In 1997 alone, nearly five million people in the United States were prescribed Ritalin--most of them young children diagnosed with attention deficit disorder. Use of this drug, which is a stimulant related to amphetamine, has increased by 700 percent since 1990. And this phenomenon appears to be uniquely American: 90 percent of the world's Ritalin is used here. Is this a cause for alarm--or simply the case of an effective treatment meeting a newly discovered need? Important medical advance--or drug of abuse, as some critics claim?

Lawrence Diller has written the definitive book about this crucial debate--evenhanded, wide-ranging, and intimate in its knowledge of families, schools, and the pressures of our speeded-up society. As a pediatrician and family therapist, he has evaluated hundreds of children, adolescents, and adults for ADD, and he offers crucial information and treatment options for anyone struggling with this problem.
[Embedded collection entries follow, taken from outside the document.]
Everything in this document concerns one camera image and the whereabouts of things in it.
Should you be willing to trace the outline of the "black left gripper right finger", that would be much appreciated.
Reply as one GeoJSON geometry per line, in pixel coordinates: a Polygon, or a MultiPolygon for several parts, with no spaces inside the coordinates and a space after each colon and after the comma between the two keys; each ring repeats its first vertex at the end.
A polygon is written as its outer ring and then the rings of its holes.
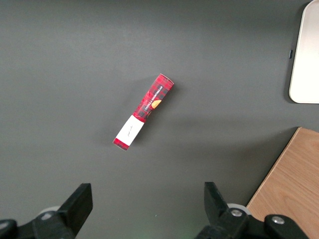
{"type": "Polygon", "coordinates": [[[264,221],[254,218],[242,205],[227,204],[214,182],[204,183],[204,208],[209,225],[197,239],[307,239],[291,218],[270,214],[264,221]]]}

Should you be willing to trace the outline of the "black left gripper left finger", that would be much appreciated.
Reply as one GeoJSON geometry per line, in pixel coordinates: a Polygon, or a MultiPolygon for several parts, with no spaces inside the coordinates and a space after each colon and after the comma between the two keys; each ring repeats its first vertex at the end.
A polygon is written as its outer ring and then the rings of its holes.
{"type": "Polygon", "coordinates": [[[0,221],[2,239],[74,239],[93,209],[90,183],[82,183],[59,207],[43,210],[19,226],[14,219],[0,221]]]}
Running on Ritalin also throws a spotlight on some of our most fundamental values and goals. What does Ritalin say about the old conundrums of nature vs. nurture, free will vs. responsibility? Is ADD a disability that entitles us to special treatment? If our best is not good enough, can we find motivation and success in a pill? Is there still a place for childhood in the performance-driven America of the late nineties?

Time Magazine

In the past 18 months a flurry of ADD and ADHD books have hit the shelves...Lawrence Diller's Running on Ritalin is the book most people are talking about.

Los Angeles Times

Anyone with doubts [about Ritalin] should read this thoughtful book by child psychiatrist Dr. Lawrence H. Diller.



Read also Market Socialism or Marketing and Consumer Research in the Public Interest

Integrating Traditional Healing Practices into Counseling and Psychotherapy

Author: Roy Moodley



"If you are a student, professor, or practitioner of the 'talking cures' -- buy this book, read it, use it, and experience the difference it makes in your thoughts and actions." --Anthony J. Marsella, Ph.D., D.H.C., University of Hawaii, Honolulu, for PsycCritiques (Contemporary Psychology), APA, November 15, 2005 issue


Integrating Traditional Healing Practices Into Counseling and Psychotherapy
critically examines ethnic minority cultural and traditional healing in relation to counseling and psychotherapy. Authors Roy Moodley and William West highlight the challenges and changes in the field of multicultural counseling and psychotherapy by integrating current issues of traditional healing with contemporary practice. The book uniquely presents a range of accounts of the dilemmas and issues facing students, professional counselors, psychotherapists, social workers, researchers, and others who use multicultural counseling or transcultural psychotherapy as part of their professional practice.    

Key Features:
  • Contributes to the wider debates about ethnic minority health care by focusing on how ethnic minority groups construct illness perceptions and the kinds of treatments they expect to solve health and mental health problems
  • Analyzes traditional healing of racial, ethnic, and religious groups living in the United States, Canada, and Britain to consider the diffusion of healing practices across cultural boundaries
  •  Explores contemporary alternative healthcare movements such as paganism, New Age Spirituality and healing, transcendental meditation, and new religious movements to increase the knowledge and capacity of clinical expertise of students studying in this field  

Integrating Traditional Healing Practices Into Counseling and Psychotherapy is an ideal text for undergraduate and graduate students studying multicultural counseling or psychotherapy. The book is also a valuable resource for academics, researchers, psychotherapists, counselors, and other practitioners.



1 comment:

  1. Thank you for your post. Other than the normal medication that the young children can consume such as Ritalin, i also just recently found out about this autism program, never knew that such was available. Did you ever hear about such programs before? Is it effective for a child with such psychological problems?